The Syrian regime was the only threat to Khateeb’s media work, especially after its advancement and control of Kafr Nubul city in February 2020. “Being granted asylum was like being pulled from the rubble. I was brought back to life,” Khateeb added.

Ibaa al-Mundhir, a journalist responsible for the SCM support department, told Enab Baladi that journalists in Syria are targeted for reporting news and violations on the ground in a professional way. She added, “The Greek dramatist Aeschylus once said, more than two thousand years ago, In war, truth is the first casualty.” 

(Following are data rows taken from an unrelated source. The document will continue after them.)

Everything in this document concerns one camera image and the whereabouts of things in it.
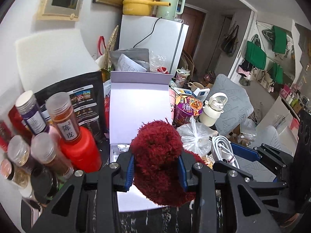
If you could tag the white paper sheet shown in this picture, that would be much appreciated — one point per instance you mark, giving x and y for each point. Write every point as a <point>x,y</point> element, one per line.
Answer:
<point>128,64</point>

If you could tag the group of bottles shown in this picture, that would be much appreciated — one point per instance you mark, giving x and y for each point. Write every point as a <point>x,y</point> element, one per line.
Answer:
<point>292,97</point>

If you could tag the grey envelope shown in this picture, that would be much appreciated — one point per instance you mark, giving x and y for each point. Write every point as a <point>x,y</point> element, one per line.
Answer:
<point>138,53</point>

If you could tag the group of spice jars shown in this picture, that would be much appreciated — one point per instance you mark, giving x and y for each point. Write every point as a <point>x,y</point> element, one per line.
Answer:
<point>43,150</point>

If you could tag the woven fan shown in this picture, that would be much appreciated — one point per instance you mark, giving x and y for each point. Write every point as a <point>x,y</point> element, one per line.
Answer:
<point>113,41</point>

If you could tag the pink packet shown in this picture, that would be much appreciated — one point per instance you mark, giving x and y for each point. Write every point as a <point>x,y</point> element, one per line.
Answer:
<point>172,104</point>

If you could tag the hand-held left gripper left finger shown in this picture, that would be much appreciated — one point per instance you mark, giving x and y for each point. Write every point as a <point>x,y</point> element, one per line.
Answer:
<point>129,172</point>

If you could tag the white and blue box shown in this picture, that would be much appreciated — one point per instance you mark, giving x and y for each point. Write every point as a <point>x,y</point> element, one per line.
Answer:
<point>201,93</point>

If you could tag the green electric kettle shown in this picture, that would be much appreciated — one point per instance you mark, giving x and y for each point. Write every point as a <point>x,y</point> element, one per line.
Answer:
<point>167,7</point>

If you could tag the black handbag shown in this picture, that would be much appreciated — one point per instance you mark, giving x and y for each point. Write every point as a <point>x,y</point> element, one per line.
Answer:
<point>229,43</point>

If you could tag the yellow pot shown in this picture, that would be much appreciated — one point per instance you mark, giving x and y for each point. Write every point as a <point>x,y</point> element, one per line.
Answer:
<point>137,4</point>

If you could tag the white foam board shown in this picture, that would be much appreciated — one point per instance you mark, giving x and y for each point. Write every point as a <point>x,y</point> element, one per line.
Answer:
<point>53,53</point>

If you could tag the purple instant noodle cup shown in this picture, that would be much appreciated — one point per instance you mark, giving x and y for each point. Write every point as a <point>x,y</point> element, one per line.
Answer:
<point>187,116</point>

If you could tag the lidded drink cup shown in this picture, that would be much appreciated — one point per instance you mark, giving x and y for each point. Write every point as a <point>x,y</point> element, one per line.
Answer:
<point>182,75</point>

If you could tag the brown door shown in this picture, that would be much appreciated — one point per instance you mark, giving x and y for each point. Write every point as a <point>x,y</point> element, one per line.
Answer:
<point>194,29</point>

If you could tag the crinkled clear plastic bag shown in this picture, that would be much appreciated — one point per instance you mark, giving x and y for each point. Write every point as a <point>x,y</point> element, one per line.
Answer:
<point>158,60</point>

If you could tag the pink hanging bag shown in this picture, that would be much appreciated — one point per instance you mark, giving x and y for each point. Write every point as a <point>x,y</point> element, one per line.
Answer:
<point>244,70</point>

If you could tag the chair with grey cover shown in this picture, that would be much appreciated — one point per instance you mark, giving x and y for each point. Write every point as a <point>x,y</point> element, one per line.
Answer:
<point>233,102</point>
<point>267,136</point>

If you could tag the silver foil packet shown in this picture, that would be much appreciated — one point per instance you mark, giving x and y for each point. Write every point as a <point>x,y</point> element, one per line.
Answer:
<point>120,148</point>

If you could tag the green tote bag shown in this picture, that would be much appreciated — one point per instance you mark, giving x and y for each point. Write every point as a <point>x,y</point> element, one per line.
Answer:
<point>255,53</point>
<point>279,38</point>
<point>277,74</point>

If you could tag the red canister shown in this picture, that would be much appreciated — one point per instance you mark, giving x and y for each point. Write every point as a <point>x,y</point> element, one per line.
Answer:
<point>82,150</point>

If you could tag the white cabinet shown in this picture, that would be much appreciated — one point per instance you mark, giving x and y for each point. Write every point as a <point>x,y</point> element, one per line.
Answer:
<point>277,119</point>

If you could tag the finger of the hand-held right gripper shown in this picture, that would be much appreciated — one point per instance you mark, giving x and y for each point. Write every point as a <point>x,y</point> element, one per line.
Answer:
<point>243,150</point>
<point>224,165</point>

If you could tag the beige mug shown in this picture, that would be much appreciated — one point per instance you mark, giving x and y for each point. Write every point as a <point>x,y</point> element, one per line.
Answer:
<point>195,87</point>

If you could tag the white plastic bag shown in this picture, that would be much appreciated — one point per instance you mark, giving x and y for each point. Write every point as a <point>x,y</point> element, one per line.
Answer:
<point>247,126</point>

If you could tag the white fridge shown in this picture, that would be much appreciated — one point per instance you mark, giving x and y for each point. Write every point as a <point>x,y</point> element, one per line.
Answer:
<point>136,29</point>

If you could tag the cream thermos jug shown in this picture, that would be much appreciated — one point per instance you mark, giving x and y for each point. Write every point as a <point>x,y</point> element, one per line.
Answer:
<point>210,116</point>

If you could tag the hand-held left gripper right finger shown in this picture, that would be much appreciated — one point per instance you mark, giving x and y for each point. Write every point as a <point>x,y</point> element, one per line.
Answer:
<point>182,172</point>

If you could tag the lavender gift box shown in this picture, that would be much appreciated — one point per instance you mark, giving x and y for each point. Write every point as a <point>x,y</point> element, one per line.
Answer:
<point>136,106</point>

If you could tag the black stand-up pouch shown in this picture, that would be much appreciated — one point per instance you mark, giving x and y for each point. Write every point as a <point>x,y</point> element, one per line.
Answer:
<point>90,97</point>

Al-Mundhir pointed out that media workers’ lives were at risk when the regime made advancements in Idlib’s southern countryside. Syria is one of the most dangerous countries for journalists, according to organizations involved in the promotion of freedom of opinion and expression.

Dozens of journalists were killed in Syria, either by assassinations, direct targeting by armed groups, or under torture in secret and public detention centers of the Syrian government under exceptional and unlawful provisions. 

“Journalists are the voice of truth,” media professional Bahaa al-Suwaid told Enab Baladi, indicating that journalists are at risk of assassinations by the sleeper cells of the regime and Russia in the region. “Journalists play a major role in reporting the suffering of displaced persons and the crimes of the regime and its Russian ally and their bombing of civilians and killing of children.”

Threats to journalists’ lives are not limited to the regime and its allies, al-Suwaid said.

In June 2020, al-Suwaid participated in a campaign against the HTS’ attack on media workers while covering the joint Russian-Turkish patrols on the international highway (M4), linking Aleppo and Lattakia.

On the other hand, journalist Moataz Khattab thinks that poor journalism has contributed to increasing media workers’ risks. “Many of those working in this field practice journalism as an abstract work devoid of values. They use journalism as a tool to mobilize people against a particular idea. Revolutionary media can negatively impact the Syrian revolution due to the lack of professionalism, which puts some media workers in conflict with parties affected by their work.”

Journalists are always at risk, particularly those distinguished in their work, who are fearless in chaotic war situations, especially within the absence of effective security and judicial authorities and the existence of many conflicting parties. Assassinations spread panic and terrorize activists and those who come into contact with them from other community segments, Khattab said.

Campaigns with no coordination, what is the solution?

Khattab participated in the “Who Is To Blame?” campaign, which aimed at highlighting the security chaos in the al-Bab city. “I joined the campaign out of a religious, national and moral obligation towards the people of the city, displaced or locals,” Khattab told Enab Baladi.

According to Khattab, the most effective solution for establishing security is “to activate the retaliatory punishment against perpetrators found to be involved in killing incidents and those who have assisted them.” The next step is to “eradicate societal ills, including poverty and ignorance which drive some people to commit such crimes.”

Nassar did not participate in the “Against Security Chaos” campaign which went viral on social media because he did not know who initiated it, as it lacked coordination with the al-Bab city’s media activists. “Despite the importance of the cause and the need to unite efforts, we fear factional politicization behind such campaigns,” he said.

The establishment of a media association to organize journalists’ efforts and protect their rights is the first step to the solution, according to al-Suwaid. The media worker called on the Syrian Salvation Government (SSG) and the Syrian Interim Government (SIG) to ensure journalists’ protection and guarantee a free space for them to report the truth.

As for al-Mundhir, the solution lies in the de facto authorities’ acknowledgment of responsibility towards the safety of civilians living under their control, including media workers. These authorities should ensure the safety of journalists against all attacks triggered by the nature of their work. They should also pursue those responsible for assaults against media workers to safeguard freedom of opinion and expression in these areas.